American ornithologist

George William Archibald (born 13 July 1946) is a Canadian ornithologist. He co-founded the International Crane Foundation, and was the inaugural winner of the 2006 Indianapolis Prize.

Archibald was born in New Glasgow, Nova Scotia, Canada to Donald Edison and Annie Letitia ("Lettie") (née MacLeod) Archibald. He received his bachelor's degree from Dalhousie University in 1968 and his doctorate in 1975 from Cornell University. He married Kyoko Matsumoto on 15 August 1981.

==Work with cranes==
In 1973, when cranes were in a perilous situation and many of the fifteen remaining species were on the brink of extinction, Archibald co-founded, with Ron Sauey, the International Crane Foundation in Baraboo, Wisconsin. He was director from 1973 to 2000. Currently he heads a World Conservation Union commission on crane survival. Forty years later, the world's cranes are still in a perilous situation.

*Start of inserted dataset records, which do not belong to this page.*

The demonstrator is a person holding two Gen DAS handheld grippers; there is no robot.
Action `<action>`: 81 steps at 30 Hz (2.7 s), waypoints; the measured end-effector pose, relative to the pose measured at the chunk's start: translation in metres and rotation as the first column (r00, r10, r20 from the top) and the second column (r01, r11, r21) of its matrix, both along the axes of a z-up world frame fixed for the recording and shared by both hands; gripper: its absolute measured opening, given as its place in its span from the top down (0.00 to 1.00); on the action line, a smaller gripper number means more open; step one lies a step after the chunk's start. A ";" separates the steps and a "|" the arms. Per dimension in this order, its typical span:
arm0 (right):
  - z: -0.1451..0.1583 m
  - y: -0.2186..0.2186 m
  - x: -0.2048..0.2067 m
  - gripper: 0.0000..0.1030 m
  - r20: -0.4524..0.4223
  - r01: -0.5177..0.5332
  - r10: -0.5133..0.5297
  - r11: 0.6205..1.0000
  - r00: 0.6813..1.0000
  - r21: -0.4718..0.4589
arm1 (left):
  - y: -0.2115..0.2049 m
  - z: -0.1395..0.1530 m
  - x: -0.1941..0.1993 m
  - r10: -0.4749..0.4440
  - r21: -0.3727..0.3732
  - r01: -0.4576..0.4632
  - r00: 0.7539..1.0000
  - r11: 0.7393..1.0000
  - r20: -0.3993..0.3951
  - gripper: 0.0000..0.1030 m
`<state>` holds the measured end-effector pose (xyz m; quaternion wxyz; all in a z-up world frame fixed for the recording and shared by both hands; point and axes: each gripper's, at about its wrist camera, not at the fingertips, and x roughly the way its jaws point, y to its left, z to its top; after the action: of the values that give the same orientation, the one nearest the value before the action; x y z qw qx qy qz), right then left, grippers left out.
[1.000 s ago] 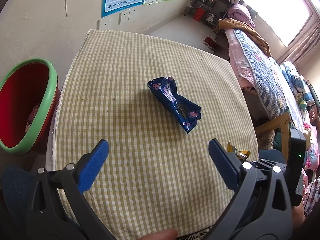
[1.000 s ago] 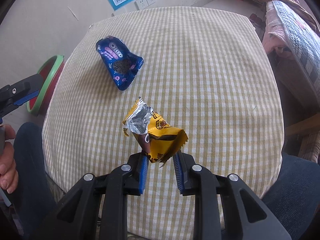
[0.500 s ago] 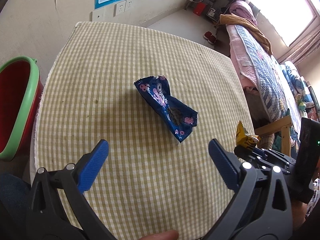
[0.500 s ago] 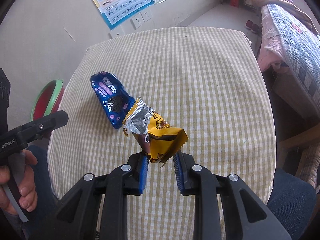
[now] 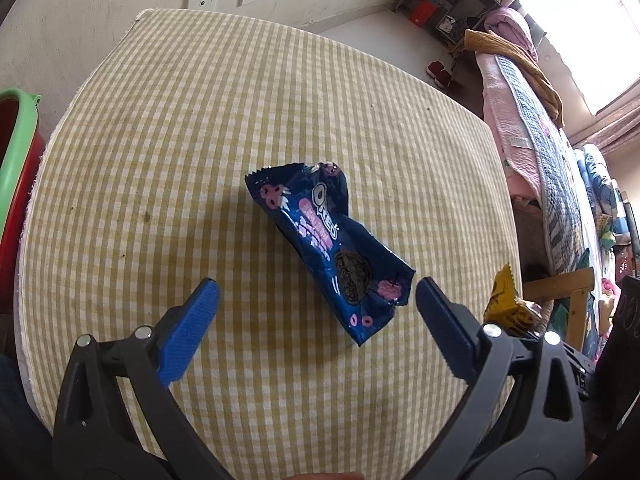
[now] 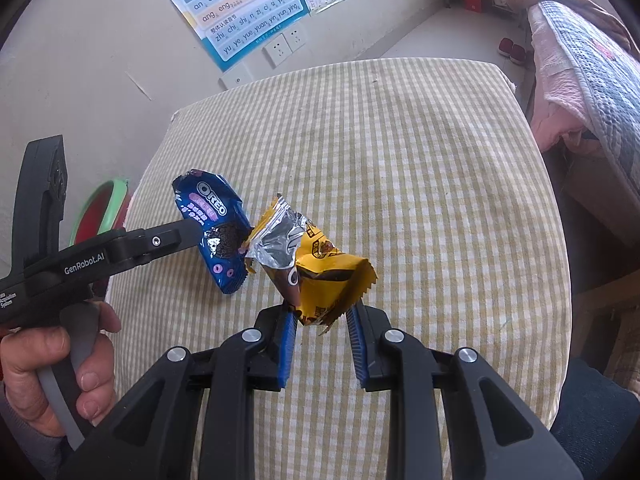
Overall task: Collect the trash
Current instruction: 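Grasp the blue Oreo wrapper with the left tool while the right tool holds the candy wrapper, then carry the Oreo wrapper and candy wrapper over the bin with both tools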
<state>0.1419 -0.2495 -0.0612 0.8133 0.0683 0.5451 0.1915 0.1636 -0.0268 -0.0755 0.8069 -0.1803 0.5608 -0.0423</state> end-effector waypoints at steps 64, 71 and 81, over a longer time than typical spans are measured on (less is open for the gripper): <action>0.069 0.155 -0.012 0.77 0.181 -0.209 0.213 0.977 0.960 -0.039 | 0.140 0.091 -0.079 0.096 0.084 -0.117 0.970 0.990 0.224 0.96; 0.081 0.239 -0.006 0.77 0.210 -0.316 0.314 0.948 0.926 -0.023 | 0.211 0.097 -0.096 0.212 0.100 -0.241 0.948 0.965 0.239 0.96; 0.083 0.368 0.006 0.77 0.232 -0.463 0.452 0.886 0.862 -0.003 | 0.301 0.095 -0.112 0.323 0.107 -0.357 0.914 0.928 0.247 0.96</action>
<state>0.1482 0.1181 0.0217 0.7992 -0.0638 0.4444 0.3997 0.0512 0.2738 0.0193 0.8715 -0.2081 0.4273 0.1209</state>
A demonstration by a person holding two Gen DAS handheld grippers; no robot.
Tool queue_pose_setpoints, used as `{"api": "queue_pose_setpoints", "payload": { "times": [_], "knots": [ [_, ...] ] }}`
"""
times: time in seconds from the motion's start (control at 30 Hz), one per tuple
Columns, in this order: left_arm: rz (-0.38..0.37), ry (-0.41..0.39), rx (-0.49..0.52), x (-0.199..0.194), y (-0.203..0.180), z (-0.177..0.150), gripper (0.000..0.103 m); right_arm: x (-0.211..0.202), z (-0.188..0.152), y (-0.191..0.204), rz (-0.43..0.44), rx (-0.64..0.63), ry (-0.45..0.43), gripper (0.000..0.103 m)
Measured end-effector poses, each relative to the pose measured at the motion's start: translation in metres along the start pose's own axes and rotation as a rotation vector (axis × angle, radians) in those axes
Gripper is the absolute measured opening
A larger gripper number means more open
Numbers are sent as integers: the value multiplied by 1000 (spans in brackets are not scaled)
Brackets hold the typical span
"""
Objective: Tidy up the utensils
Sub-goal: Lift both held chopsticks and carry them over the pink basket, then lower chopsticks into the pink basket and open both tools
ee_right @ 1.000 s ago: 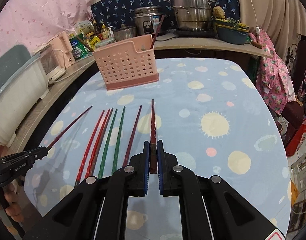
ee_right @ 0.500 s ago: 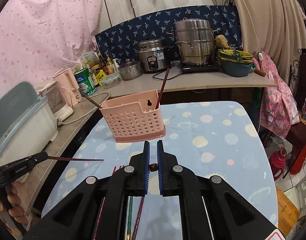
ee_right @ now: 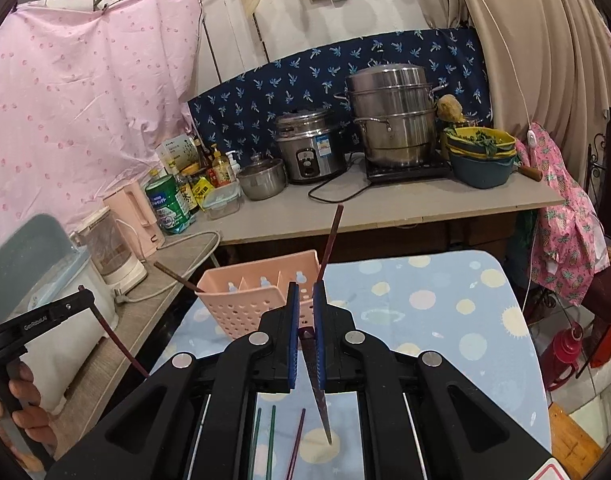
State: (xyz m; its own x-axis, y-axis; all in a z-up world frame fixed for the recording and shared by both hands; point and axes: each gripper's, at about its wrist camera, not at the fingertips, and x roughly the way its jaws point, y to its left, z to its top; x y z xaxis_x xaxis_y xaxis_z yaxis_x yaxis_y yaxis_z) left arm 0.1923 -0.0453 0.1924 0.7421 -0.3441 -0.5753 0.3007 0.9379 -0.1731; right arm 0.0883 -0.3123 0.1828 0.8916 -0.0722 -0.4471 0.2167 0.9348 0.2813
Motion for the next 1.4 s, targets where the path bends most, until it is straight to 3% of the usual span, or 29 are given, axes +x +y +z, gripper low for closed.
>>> {"api": "queue_pose_setpoints", "payload": {
  "times": [0.47,0.63,0.8,1.03,1.4],
  "knots": [
    [-29,-200,-25,-10,-27,100,7,16,115,33,110,17,-190,7],
    [-21,-230,-34,3,-27,124,7,38,142,47,151,30,-206,7],
    [-2,-239,-39,24,-23,132,7,73,146,56,179,40,-185,7],
    [4,-190,-55,57,-14,125,7,112,143,61,190,42,-140,7],
    [5,-141,-53,83,-10,111,7,114,152,71,215,26,-164,7]
  ]
}}
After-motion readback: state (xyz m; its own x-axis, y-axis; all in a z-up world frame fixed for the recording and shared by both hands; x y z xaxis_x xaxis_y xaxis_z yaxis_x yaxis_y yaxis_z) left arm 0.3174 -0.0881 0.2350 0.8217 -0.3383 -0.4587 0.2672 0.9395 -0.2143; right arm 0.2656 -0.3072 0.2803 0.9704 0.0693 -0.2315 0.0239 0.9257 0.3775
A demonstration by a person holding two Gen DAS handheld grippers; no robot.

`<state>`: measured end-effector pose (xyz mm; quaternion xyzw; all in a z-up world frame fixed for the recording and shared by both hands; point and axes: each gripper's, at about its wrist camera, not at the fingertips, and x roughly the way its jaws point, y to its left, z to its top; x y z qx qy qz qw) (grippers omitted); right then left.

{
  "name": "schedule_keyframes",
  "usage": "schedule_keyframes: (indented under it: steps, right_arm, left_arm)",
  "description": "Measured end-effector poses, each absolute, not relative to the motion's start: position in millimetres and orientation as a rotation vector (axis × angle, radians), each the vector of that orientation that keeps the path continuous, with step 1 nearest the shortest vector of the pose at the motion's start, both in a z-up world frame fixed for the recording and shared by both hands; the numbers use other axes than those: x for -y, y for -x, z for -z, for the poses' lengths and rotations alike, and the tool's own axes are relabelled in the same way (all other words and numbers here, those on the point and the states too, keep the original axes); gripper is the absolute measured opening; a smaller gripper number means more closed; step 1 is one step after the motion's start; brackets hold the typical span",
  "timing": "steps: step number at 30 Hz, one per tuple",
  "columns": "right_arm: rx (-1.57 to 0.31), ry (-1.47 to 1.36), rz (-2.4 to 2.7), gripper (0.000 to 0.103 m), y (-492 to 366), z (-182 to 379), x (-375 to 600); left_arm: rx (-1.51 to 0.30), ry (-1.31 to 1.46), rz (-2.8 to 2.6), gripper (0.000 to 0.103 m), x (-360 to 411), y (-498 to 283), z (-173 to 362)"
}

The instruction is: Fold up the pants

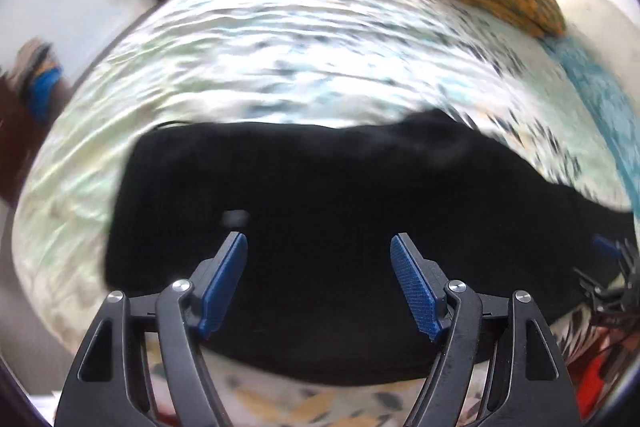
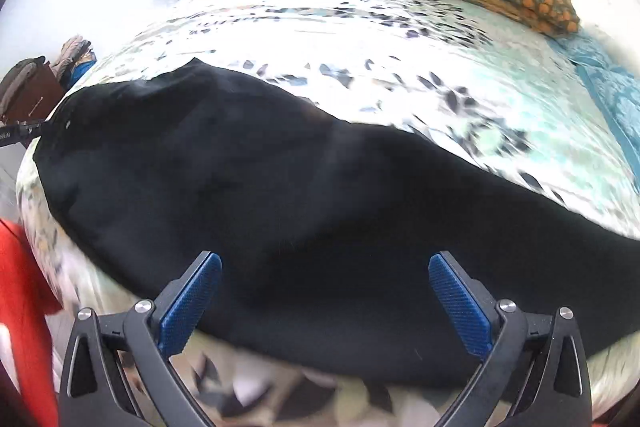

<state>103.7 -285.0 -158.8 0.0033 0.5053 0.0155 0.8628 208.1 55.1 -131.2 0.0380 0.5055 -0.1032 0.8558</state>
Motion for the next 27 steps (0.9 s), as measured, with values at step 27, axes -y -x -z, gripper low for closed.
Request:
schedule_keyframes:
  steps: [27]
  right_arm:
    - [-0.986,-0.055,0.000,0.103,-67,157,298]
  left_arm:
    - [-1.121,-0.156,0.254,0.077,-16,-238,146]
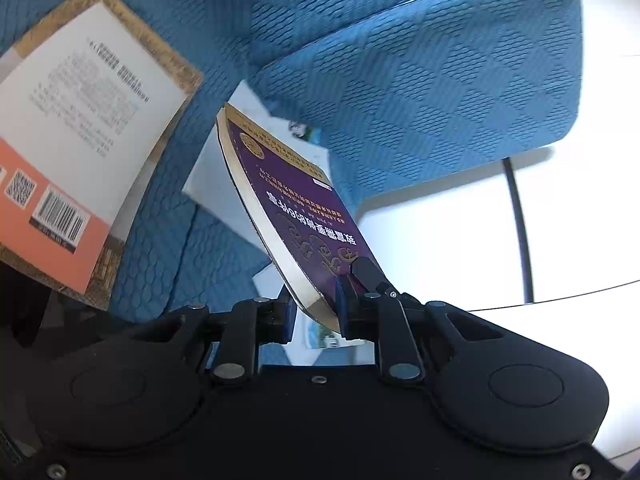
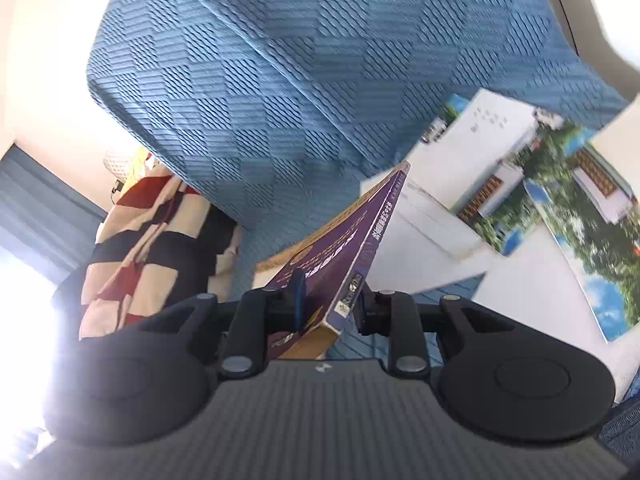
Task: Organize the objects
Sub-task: 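Lift the purple book up off the papers with both grippers, then carry the purple book over the book stack and lower it onto it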
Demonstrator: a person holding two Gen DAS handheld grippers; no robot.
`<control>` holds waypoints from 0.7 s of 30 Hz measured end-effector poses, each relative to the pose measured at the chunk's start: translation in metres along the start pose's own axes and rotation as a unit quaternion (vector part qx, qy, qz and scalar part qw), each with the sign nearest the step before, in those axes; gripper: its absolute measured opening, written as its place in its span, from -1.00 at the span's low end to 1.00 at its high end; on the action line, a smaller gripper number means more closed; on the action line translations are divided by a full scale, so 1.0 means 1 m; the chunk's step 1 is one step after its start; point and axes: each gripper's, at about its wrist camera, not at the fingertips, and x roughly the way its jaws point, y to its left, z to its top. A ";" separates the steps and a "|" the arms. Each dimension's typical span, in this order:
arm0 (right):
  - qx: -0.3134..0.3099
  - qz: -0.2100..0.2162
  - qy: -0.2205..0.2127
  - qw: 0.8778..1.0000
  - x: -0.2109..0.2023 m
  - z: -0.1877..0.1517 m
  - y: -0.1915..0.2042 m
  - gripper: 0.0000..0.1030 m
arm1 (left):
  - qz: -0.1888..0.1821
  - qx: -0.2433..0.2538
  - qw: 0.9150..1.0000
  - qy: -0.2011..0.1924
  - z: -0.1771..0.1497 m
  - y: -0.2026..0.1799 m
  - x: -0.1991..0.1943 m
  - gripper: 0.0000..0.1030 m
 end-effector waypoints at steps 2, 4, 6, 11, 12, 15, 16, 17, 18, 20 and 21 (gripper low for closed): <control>-0.006 0.000 -0.007 1.000 -0.004 0.004 0.012 -0.46 | -0.006 0.010 1.000 -0.003 0.003 -0.006 -0.008 -0.62; -0.010 0.000 -0.014 1.000 -0.006 0.007 0.024 -0.46 | -0.014 0.016 1.000 -0.006 0.006 -0.010 -0.016 -0.62; -0.009 0.000 -0.020 1.000 -0.007 0.009 0.034 -0.46 | -0.020 0.021 1.000 -0.010 0.011 -0.014 -0.025 -0.62; -0.016 0.006 -0.029 0.999 -0.006 0.013 0.059 -0.46 | -0.027 0.032 0.999 -0.019 0.024 -0.022 -0.048 -0.62; -0.018 0.007 -0.031 0.999 -0.006 0.013 0.064 -0.46 | -0.029 0.033 0.999 -0.020 0.027 -0.022 -0.052 -0.62; -0.025 0.008 -0.034 0.999 -0.003 0.012 0.080 -0.46 | -0.032 0.037 0.999 -0.021 0.035 -0.023 -0.067 -0.62; -0.026 0.008 -0.035 0.999 -0.001 0.011 0.084 -0.46 | -0.033 0.039 0.998 -0.021 0.037 -0.022 -0.071 -0.62; -0.028 0.010 -0.036 0.999 0.000 0.011 0.088 -0.46 | -0.034 0.040 0.998 -0.022 0.040 -0.022 -0.076 -0.62; -0.029 0.011 -0.037 0.999 0.002 0.010 0.092 -0.46 | -0.035 0.042 0.998 -0.022 0.042 -0.021 -0.080 -0.62; -0.033 0.011 -0.037 0.999 0.006 0.008 0.101 -0.46 | -0.036 0.044 0.998 -0.025 0.046 -0.020 -0.087 -0.62; -0.034 0.011 -0.037 0.999 0.008 0.007 0.105 -0.46 | -0.036 0.045 0.998 -0.026 0.049 -0.019 -0.091 -0.62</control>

Archibald pioneered several techniques to rear cranes in captivity, including the use of crane costumes by human handlers. Archibald spent three years with a highly endangered whooping crane named Tex, acting as a male crane – walking, calling, dancing – to shift her into reproductive condition. Through his dedication and the use of artificial insemination, Tex eventually laid a fertile egg. As Archibald recounted the tale on The Tonight Show in 1982, he stunned the audience and host Johnny Carson with the sad end of the story – the death of Tex shortly after the hatching of her one and only chick. His work inspired the 2016 children's book Dancing with Tex: The Remarkable Friendship to Save the Whooping Cranes by Lynn Sanders.

In order to protect the watersheds and grasslands where cranes live and to help increase migratory flight paths, Archibald has visited remote areas, including parts of Afghanistan, Cuba, India, Russia and the Korean Demilitarized Zone.

In 1984, Archibald was awarded a MacArthur Fellows Program grant for his work with cranes. In 1987, he was added to the UN's Global 500 Roll of Honour. In 2012, he was made a Member of the Order of Canada.